THE TASK »
Quote, with no changes, the lines that run from the top of the material to the line with "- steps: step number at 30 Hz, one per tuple", both included.

RAW DATA »
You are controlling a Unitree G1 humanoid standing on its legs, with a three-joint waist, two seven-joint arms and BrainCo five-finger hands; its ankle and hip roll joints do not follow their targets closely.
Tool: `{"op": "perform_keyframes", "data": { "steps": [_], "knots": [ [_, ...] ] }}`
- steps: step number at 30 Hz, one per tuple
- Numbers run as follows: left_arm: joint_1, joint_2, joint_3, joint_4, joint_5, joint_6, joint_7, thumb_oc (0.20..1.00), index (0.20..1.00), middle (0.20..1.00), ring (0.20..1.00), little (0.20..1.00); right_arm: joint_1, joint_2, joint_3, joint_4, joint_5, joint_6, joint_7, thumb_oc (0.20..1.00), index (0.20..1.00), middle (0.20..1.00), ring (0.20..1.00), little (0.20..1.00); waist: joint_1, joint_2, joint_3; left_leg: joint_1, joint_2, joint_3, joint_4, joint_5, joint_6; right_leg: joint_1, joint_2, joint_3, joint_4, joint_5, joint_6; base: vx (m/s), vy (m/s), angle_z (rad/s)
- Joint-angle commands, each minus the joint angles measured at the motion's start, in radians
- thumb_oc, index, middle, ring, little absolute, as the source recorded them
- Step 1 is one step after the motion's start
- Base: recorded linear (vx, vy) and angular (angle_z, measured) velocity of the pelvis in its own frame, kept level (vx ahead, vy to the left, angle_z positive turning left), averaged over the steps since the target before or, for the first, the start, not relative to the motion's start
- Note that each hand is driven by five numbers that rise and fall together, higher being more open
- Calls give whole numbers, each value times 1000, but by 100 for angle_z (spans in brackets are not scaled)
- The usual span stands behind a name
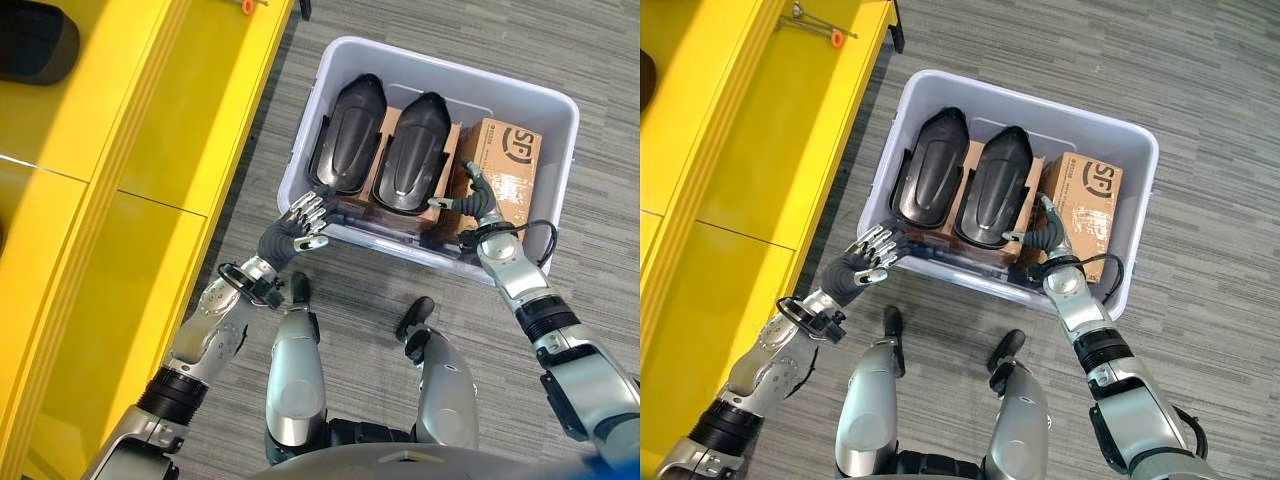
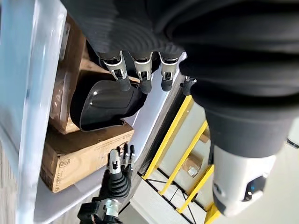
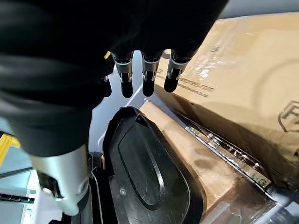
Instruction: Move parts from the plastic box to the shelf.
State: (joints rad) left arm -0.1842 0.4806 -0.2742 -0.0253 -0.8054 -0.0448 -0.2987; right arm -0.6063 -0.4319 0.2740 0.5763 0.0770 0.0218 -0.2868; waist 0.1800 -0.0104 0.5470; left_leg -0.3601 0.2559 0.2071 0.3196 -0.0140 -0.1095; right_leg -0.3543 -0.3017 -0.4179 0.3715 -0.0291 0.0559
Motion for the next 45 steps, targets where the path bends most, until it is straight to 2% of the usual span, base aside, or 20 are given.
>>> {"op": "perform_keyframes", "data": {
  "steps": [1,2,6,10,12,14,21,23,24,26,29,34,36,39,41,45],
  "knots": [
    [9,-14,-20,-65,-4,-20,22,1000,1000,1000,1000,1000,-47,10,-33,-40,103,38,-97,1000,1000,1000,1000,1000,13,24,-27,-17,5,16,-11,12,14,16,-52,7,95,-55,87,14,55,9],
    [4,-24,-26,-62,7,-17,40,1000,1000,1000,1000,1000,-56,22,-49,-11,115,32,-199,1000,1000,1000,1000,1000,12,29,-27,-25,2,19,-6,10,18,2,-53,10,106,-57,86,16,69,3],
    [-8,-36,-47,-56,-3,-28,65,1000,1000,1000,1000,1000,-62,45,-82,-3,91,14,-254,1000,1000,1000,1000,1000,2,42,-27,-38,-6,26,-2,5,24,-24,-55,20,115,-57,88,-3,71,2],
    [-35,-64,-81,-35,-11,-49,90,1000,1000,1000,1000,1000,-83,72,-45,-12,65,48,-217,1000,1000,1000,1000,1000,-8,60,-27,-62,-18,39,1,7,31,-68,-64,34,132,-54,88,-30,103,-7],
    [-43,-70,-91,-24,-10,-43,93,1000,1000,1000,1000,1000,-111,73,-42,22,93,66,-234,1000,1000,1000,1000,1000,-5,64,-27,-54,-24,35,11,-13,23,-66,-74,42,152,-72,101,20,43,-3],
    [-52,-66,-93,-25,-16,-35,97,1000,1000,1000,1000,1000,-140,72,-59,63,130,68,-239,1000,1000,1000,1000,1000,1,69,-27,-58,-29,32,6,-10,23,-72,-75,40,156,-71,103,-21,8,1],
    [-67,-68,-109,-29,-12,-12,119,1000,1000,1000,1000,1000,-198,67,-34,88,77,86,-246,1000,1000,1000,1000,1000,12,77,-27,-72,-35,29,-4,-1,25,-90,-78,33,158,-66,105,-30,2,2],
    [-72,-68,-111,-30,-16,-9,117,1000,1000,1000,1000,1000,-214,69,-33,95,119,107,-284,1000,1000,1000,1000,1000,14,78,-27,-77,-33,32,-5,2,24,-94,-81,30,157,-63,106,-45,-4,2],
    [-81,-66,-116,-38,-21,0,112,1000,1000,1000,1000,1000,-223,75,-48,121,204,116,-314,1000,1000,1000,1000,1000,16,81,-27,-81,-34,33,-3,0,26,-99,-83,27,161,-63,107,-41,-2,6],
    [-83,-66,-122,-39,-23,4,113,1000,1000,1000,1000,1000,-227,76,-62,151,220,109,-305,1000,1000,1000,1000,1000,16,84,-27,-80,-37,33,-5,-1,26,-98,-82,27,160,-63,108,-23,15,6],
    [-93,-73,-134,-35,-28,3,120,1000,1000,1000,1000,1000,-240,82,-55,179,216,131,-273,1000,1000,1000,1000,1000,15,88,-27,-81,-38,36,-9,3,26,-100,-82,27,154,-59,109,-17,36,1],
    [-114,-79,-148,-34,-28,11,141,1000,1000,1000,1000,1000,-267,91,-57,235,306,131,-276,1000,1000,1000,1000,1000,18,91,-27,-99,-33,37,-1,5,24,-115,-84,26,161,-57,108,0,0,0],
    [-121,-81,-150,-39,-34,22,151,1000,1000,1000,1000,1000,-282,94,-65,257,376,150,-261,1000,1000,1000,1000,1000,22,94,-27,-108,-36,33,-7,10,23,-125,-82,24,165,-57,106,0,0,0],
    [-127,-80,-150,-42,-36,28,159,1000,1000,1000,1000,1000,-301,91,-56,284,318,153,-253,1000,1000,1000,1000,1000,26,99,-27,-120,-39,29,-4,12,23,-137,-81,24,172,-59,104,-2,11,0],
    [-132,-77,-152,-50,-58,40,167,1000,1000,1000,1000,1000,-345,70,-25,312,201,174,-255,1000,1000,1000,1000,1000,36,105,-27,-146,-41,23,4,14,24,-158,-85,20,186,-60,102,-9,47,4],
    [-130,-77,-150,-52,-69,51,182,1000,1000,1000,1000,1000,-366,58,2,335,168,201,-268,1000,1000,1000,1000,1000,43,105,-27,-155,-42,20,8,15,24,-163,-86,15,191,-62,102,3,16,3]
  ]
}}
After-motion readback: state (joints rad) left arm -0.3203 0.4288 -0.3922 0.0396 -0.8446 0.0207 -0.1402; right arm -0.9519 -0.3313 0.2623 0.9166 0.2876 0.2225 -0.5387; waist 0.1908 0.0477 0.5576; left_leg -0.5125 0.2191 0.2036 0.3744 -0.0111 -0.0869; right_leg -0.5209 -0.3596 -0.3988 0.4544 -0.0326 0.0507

ANSWER TO THE EXERCISE »
You are controlling a Unitree G1 humanoid standing on its legs, with a three-joint waist, two seven-joint arms and BrainCo five-finger hands; its ankle and hip roll joints do not follow their targets closely.
Tool: `{"op": "perform_keyframes", "data": { "steps": [_], "knots": [ [_, ...] ] }}`
- steps: step number at 30 Hz, one per tuple

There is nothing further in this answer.